O saco de maldades aberto contra o povo brasileiro, pelo governo federal, constitui caso exemplar de improvisação atrabiliária e desastrada.
O Brasil conquistou, merecidamente, um título de indignidade. Campeão da evasão. Assim, o dever do governo é trabalhar, sem descanso, para obter arrecadação no combate à evasão. Isso não foi feito a tempo e a hora.
Necessitado de recursos, pelo insucesso de sua política cambial, o governo federal resolveu escorchar as vítimas de sempre: a classe média e os trabalhadores do país.
Propõe elevar em 10% as alíquotas do Imposto de Renda da pessoa física, e restringir as suas deduções ao limite global de 20%. É cálculo mesquinho.

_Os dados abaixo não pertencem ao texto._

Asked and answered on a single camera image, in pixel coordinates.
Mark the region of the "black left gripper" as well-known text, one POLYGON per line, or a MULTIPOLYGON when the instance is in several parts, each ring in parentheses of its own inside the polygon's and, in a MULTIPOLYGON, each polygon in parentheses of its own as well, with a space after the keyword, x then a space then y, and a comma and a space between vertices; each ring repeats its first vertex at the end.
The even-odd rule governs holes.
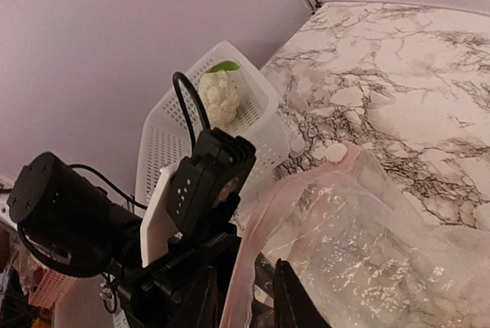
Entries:
POLYGON ((172 245, 148 267, 119 281, 130 327, 219 327, 241 238, 237 226, 189 248, 172 245))

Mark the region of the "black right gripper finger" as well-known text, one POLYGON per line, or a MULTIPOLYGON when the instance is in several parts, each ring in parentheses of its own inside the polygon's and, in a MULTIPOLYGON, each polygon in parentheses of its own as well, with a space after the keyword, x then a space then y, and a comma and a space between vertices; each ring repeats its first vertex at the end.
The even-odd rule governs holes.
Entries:
POLYGON ((275 327, 329 328, 288 261, 276 262, 273 293, 275 327))

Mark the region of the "clear zip top bag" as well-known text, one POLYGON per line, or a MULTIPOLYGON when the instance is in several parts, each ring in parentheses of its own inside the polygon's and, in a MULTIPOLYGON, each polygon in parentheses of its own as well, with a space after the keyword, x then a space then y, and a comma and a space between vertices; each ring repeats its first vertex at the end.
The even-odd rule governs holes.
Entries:
POLYGON ((286 261, 334 327, 487 327, 488 231, 428 223, 372 153, 332 148, 240 209, 221 326, 272 326, 273 273, 286 261))

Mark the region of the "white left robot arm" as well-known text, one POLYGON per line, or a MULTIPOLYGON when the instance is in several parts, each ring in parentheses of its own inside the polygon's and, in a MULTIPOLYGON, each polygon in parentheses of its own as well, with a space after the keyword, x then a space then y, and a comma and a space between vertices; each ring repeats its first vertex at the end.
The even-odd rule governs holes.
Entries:
POLYGON ((7 203, 41 263, 71 277, 112 275, 131 327, 217 327, 240 243, 230 220, 249 171, 212 155, 183 159, 138 217, 43 153, 7 203))

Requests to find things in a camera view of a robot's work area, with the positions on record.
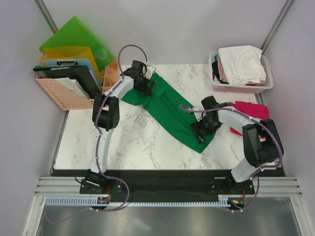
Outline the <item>green t shirt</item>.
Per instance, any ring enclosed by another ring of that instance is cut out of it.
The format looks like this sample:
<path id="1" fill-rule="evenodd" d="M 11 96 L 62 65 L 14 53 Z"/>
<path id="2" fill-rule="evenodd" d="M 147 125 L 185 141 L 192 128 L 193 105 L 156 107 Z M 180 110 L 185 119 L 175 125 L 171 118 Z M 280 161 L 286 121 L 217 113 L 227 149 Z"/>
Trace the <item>green t shirt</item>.
<path id="1" fill-rule="evenodd" d="M 142 106 L 149 114 L 177 141 L 190 149 L 202 153 L 214 138 L 214 134 L 205 137 L 199 143 L 190 125 L 197 121 L 194 115 L 180 109 L 180 105 L 192 107 L 171 85 L 160 75 L 154 73 L 149 83 L 156 81 L 150 96 L 145 96 L 132 89 L 122 98 L 122 101 Z"/>

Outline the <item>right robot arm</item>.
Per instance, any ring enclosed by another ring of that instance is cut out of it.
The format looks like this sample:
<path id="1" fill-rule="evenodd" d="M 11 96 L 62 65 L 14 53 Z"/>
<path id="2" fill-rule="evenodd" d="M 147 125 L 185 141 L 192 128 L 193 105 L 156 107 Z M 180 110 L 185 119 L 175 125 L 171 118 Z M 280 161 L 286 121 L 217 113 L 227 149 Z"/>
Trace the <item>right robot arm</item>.
<path id="1" fill-rule="evenodd" d="M 213 96 L 204 98 L 201 104 L 203 110 L 188 109 L 190 114 L 201 114 L 201 119 L 190 125 L 199 143 L 204 143 L 206 136 L 213 135 L 223 124 L 243 137 L 244 158 L 225 181 L 228 192 L 238 193 L 244 181 L 265 168 L 276 168 L 282 164 L 284 148 L 272 119 L 253 118 L 229 103 L 218 103 Z"/>

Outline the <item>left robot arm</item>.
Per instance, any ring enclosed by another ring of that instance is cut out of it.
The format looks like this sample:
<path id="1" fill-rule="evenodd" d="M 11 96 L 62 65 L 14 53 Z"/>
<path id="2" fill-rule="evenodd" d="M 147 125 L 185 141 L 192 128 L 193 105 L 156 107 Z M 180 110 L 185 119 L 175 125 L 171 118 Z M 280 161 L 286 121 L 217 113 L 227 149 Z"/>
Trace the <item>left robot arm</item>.
<path id="1" fill-rule="evenodd" d="M 91 183 L 91 188 L 96 193 L 104 193 L 108 188 L 108 181 L 102 174 L 108 169 L 110 140 L 120 121 L 120 101 L 131 90 L 150 96 L 157 83 L 155 80 L 150 81 L 155 71 L 154 66 L 134 60 L 131 67 L 120 74 L 111 89 L 94 97 L 92 121 L 99 135 L 95 156 L 85 180 Z"/>

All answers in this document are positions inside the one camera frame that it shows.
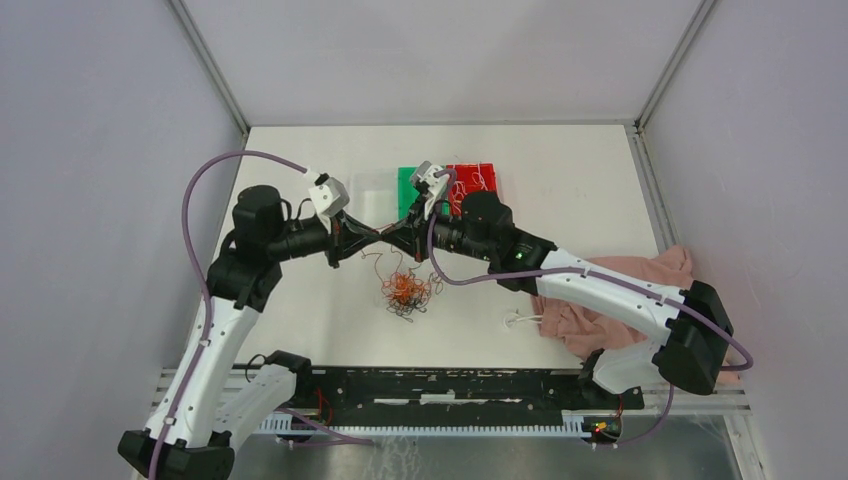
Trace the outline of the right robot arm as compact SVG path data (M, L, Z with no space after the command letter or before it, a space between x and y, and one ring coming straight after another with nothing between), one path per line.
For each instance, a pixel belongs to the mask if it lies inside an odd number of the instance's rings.
M732 344L733 327L713 286L655 284L581 259L516 227L512 210L492 192L470 194L457 216L427 212L418 199L381 239L418 261L436 249L486 261L488 271L479 282L574 303L645 335L630 346L590 354L577 392L591 408L662 381L710 395Z

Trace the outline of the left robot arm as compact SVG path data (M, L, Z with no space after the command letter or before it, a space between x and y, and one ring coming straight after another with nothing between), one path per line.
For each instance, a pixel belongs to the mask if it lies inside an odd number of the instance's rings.
M297 219L279 191L250 187L237 197L234 227L202 276L203 305L160 404L119 455L146 479L226 479L245 440L279 406L307 404L309 359L274 352L235 397L221 395L235 359L282 278L283 262L324 254L331 267L378 241L377 230L339 210Z

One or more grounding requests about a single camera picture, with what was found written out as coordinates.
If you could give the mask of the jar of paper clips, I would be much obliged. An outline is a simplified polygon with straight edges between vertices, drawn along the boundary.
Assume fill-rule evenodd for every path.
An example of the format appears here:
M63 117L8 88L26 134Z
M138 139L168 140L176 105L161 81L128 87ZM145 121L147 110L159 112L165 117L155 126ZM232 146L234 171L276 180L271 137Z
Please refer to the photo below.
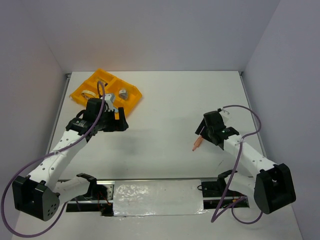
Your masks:
M128 92L128 90L127 89L125 89L125 88L122 88L122 89L120 89L119 91L118 91L118 96L121 98L121 99L123 99L123 100L128 100L128 98L129 98L129 92Z

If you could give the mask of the clear tape roll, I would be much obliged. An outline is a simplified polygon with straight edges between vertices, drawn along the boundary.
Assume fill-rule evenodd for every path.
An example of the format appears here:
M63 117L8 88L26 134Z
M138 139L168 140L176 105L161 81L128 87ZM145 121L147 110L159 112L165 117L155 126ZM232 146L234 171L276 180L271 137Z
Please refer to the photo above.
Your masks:
M96 95L94 92L90 91L90 90L83 90L83 91L81 92L81 96L82 96L84 99L89 100L89 99L91 99L91 98L96 98L97 95Z

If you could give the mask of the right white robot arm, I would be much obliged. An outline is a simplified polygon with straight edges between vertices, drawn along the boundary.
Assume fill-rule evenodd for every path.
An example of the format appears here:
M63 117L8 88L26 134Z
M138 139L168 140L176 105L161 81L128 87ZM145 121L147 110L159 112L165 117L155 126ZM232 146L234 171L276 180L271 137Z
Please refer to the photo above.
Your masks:
M233 191L248 198L264 214L271 214L297 199L289 167L276 164L245 142L223 119L224 109L207 112L196 129L200 138L235 157L233 169L217 177L217 190L222 196Z

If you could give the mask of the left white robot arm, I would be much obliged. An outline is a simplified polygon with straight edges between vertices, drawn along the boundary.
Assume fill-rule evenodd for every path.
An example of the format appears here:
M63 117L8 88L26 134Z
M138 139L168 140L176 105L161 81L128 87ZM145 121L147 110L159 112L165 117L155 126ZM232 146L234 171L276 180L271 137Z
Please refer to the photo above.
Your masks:
M124 108L115 107L114 101L111 93L89 99L86 108L69 121L49 156L26 177L14 179L12 191L17 210L46 222L61 204L75 197L91 200L108 193L107 187L89 174L78 173L64 182L59 179L71 160L99 131L123 132L129 127Z

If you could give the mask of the yellow compartment tray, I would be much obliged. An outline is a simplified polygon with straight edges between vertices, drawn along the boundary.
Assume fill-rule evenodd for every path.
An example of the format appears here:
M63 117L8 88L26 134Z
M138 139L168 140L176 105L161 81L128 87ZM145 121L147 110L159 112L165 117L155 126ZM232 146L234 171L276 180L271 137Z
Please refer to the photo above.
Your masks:
M99 68L97 69L87 80L85 80L73 93L70 94L72 100L74 100L77 104L82 106L86 106L88 100L84 99L81 96L81 92L83 90L89 90L96 94L96 98L99 97L99 94L102 93L102 88L97 86L99 81L96 78L101 78L108 82L107 86L104 86L104 91L106 94L112 93L115 95L114 106L119 108L124 108L125 116L128 117L130 113L137 106L138 102L142 98L142 93L138 90L138 88L115 75ZM120 89L127 89L128 91L128 100L123 100L119 97Z

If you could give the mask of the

O problema dessas providências é que, como sempre, este governo que está aí não dá bola para a disciplinação constitucional. A renda que se tributa é um conceito líquido. Vale dizer, as despesas necessárias para obtê-la não podem ser submetidas à incidência do imposto.
Tais gastos devem ser incorridos para que se produza a renda. Tributar tais gastos, ao se estabelecer um limite ridículo de 20% para as deduções, é caminhar-se para a conversão do Imposto de Renda em imposto sobre rendimentos brutos. Isso a Constituição não possibilita.
Além disso, a Constituição prevê o princípio da personalização do imposto. Por decorrência, o IR deve adequar-se às características de cada contribuinte. Isso se faz pelo estabelecimento de uma pluralidade de deduções: dependentes, despesas escolares, pensões alimentícias, saúde etc.
Criar-se um limite de 20% para as deduções agride frontalmente o comando emanado do princípio da personalização do IR, pois significa desumanizá-lo, na medida em que recursos aplicados em gastos humanitários (despesas médicas), de solidariedade (pensões alimentícias), de sobrevivência familiar (dependentes) e fundamentais ao desenvolvimento do ser humano (educação) passem a ter limite medíocre e avaro de 20%.
Vulneram-se ainda outros princípios constitucionais: o da capacidade contributiva e da razoabilidade. Da capacidade contributiva, posto que se exige um tributo que compromete o bem-estar do cidadão-contribuinte. E da razoabilidade, eis que a pata do "leão" está a bater sem nenhuma moderação.
É hora de prudência. Para evitar uma derrota, pela rejeição do povo, é aconselhável retirar a medida escorchante.

Osiris de Azevedo Lopes Filho, 58, advogado, é professor de Direito Tributário da Universidade de Brasília e ex-secretário da Receita Federal.